On 26 Dec 2014, at 19:55, meekerdb wrote:
On 12/25/2014 11:45 PM, 'Chris de Morsella' via Everything List wrote:
From: [email protected] [mailto:[email protected]
] On Behalf Of Kim Jones
Sent: Thursday, December 25, 2014 7:46 PM
To: [email protected]
Subject: Re: Long term memory is extra-corporeal
On 26 Dec 2014, at 1:43 pm, meekerdb <[email protected]> wrote:
On 12/25/2014 1:17 AM, Evgenii Rudnyi wrote:
In paper
Forsdyke, D.R. (2009). Samuel Butler and human long term memory: is
the cupboard bare? Journal of Theoretical Biology 258(1), 156-164.
(see http://post.queensu.ca/~forsdyke/mind01.htm)
the author considers a possibility that the long term memory is
outside the brain. I guess that Bruno should like it.
That seems backwards for Bruno's idea. If memories are outside the
brain then they should survive destruction of the brain. But as I
understand Bruno's idea one's "soul" survives destruction of the
brain as in reincarnation, but memories don't.
Brent
Don't forget this is about long-term memory. How long is long-term?

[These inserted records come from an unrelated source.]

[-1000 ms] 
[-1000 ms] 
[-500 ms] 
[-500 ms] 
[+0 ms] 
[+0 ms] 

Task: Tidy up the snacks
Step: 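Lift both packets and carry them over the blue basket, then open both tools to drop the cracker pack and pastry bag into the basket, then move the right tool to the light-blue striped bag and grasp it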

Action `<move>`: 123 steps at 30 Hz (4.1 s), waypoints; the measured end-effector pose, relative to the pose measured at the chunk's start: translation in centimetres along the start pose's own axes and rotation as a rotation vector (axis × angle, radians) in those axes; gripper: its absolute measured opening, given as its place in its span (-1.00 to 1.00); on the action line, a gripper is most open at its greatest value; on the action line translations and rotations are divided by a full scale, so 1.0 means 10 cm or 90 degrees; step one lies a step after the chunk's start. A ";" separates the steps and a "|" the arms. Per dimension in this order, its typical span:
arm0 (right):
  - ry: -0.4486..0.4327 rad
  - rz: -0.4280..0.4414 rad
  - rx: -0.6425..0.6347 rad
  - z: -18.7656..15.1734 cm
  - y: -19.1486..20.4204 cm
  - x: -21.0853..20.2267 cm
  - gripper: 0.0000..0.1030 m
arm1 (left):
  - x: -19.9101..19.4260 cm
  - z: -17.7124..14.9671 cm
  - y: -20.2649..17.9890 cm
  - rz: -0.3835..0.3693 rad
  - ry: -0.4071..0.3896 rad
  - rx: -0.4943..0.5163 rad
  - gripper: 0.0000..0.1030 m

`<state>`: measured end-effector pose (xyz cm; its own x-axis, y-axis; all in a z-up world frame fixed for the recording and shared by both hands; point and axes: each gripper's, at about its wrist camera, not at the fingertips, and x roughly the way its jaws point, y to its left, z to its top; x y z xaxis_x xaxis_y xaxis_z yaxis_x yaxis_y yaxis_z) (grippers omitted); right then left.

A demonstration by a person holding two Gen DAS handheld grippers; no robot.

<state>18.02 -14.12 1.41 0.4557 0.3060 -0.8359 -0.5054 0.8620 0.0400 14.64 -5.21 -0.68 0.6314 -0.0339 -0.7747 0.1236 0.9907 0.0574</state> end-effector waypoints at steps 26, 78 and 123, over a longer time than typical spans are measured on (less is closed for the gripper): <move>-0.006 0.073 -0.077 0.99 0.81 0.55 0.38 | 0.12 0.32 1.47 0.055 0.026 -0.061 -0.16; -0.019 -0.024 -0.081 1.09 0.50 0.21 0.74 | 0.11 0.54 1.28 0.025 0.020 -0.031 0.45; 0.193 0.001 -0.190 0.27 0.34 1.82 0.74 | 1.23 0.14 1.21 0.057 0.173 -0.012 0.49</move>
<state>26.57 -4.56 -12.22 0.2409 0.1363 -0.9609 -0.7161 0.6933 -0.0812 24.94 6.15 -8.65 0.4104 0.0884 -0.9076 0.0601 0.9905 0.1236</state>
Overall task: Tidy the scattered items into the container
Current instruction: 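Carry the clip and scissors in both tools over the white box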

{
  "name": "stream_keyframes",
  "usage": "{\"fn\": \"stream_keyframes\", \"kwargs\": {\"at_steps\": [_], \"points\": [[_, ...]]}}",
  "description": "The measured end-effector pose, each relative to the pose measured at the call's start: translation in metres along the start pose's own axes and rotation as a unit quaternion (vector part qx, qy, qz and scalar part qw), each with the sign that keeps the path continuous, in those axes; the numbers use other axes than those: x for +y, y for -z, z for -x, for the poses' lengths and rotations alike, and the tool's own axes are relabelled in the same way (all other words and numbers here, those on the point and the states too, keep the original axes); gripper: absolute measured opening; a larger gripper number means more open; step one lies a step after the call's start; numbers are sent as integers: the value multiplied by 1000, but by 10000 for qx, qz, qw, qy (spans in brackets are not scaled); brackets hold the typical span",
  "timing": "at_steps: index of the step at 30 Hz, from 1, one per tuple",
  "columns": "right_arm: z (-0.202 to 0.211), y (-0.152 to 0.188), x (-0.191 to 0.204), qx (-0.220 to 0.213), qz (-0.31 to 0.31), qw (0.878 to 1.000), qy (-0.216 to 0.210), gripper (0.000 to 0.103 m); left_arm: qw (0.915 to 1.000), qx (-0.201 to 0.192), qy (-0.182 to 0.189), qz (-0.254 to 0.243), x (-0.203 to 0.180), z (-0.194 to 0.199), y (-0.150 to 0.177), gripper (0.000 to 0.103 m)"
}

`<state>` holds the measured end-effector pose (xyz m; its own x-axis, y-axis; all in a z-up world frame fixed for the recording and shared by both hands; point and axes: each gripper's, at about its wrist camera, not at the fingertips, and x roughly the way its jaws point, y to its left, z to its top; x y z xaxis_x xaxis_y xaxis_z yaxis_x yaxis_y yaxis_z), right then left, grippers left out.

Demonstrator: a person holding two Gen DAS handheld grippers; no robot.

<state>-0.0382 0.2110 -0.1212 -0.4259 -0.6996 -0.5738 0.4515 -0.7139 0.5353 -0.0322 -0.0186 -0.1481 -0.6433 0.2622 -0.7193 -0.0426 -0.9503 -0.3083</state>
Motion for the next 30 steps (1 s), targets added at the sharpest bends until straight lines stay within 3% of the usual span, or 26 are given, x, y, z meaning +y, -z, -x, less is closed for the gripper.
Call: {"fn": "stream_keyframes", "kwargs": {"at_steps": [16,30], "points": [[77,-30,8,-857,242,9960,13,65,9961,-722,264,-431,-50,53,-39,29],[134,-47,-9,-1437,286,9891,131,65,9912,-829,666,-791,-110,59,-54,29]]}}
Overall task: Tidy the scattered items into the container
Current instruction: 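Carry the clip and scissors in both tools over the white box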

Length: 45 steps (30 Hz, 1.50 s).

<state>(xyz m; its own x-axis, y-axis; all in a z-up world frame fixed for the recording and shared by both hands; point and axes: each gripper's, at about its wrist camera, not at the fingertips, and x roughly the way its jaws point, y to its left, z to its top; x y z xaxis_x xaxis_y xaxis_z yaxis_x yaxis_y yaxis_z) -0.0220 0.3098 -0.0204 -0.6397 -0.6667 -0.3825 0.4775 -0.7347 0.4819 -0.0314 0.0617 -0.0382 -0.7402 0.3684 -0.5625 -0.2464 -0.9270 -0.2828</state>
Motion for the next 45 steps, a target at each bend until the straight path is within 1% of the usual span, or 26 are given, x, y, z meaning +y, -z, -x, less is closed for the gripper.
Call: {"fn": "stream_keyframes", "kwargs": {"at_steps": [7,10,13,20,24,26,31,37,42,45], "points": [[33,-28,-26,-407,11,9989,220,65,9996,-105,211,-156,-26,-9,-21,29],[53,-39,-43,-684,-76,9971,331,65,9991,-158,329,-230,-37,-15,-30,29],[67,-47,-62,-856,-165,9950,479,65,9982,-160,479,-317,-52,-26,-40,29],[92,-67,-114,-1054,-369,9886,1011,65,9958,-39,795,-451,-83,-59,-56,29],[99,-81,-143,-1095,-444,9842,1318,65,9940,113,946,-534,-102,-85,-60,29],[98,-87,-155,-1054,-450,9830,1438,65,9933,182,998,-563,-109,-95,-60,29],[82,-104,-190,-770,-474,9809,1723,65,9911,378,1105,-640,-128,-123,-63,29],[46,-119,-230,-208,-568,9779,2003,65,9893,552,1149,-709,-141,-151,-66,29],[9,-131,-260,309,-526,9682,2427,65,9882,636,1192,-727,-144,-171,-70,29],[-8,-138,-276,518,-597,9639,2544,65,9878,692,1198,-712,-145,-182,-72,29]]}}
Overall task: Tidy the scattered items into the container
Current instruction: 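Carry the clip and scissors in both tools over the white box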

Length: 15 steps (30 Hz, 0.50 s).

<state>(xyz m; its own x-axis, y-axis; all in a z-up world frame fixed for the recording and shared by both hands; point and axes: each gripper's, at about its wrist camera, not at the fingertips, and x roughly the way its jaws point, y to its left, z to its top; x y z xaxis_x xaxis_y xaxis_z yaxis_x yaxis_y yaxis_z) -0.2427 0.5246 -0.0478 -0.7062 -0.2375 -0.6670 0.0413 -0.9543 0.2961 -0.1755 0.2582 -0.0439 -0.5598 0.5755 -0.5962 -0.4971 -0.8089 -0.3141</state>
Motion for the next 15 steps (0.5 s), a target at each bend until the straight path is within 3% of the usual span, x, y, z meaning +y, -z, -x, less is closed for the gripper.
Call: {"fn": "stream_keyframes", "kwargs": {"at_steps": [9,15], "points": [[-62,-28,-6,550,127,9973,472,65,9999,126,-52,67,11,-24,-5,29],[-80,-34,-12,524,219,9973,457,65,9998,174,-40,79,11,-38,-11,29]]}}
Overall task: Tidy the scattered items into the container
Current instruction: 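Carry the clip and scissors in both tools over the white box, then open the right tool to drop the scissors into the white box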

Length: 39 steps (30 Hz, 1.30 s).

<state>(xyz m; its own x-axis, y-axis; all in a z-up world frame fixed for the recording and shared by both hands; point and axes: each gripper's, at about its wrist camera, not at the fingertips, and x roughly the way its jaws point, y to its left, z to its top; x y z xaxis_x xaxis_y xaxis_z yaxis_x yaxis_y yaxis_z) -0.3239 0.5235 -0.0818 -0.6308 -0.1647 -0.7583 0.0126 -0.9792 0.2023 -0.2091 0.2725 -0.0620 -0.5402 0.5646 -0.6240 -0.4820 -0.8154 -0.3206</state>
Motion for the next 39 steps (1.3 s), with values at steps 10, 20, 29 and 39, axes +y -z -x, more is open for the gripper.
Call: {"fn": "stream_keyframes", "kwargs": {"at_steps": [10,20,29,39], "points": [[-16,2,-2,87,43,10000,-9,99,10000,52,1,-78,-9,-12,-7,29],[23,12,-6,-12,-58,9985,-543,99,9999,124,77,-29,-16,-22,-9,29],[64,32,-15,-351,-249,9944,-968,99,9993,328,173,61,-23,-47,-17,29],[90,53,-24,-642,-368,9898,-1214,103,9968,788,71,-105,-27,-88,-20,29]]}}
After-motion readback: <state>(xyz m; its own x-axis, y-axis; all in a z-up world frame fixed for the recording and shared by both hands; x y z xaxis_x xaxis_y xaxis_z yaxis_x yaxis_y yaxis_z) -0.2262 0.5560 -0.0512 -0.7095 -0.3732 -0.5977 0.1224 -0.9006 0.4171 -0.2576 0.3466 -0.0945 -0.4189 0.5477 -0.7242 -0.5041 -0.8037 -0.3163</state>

I would say beyond the life of the individual. Seen like that,
there has to be some kind of library or lookup table which in no
way correlates to anything to do with human brain size, the authors
conclude. Certain of these very-long-term memories do get encoded
somehow to survive destruction of the brain, as in Jung's 'racial
memory' or "collective unconscious' - the original engrams or
patterns of recognition (archetypes) some of them terrifyingly
inexplicable and probably arising in dreams and recorded as
revelations. Folklore is the racial memory of homo sapiens. We
still churn it out. What we cannot remember exactly we plaster over
with something else anyway, because HS are natural-born story
tellers who cannot pass up a good story. If the shoe fits, we tend
to wear it. It's literally in our DNA these authors conclude. This
suggests to me that the notion of "Junk DNA" is perhaps itself junk
as the very purpose of DNA is to record ie encode experience at
something for the purpose of passing it on. DNA cannot fail at that
purpose. Whenever scientists declare something "Junk" or "Dark"
this just means "we are clueless over this" so it's time to find
the macro-molecular link that allows this almost-Lamarckian effect
of racial memory to come about.
The term “junk DNA”, itself has been junked a while ago, when it
was discovered that a portion of this DNA acts like a kind of OS
that switches encoding sections on and off. It is a
mistake I believe to look at DNA as a static repository of
hereditary information alone. It is this of course, but it turns
out to be more complex, dynamic and layered than the simple static
model. A lot of the so called “junk DNA” (but not all of it by any
means) seems to be involved in this dynamic process. Especially,
during the process of embryogenesis, DNA expression is undergoing
dynamic highly sequenced and seemingly (somehow) choreographed
changes (through methylation and other means).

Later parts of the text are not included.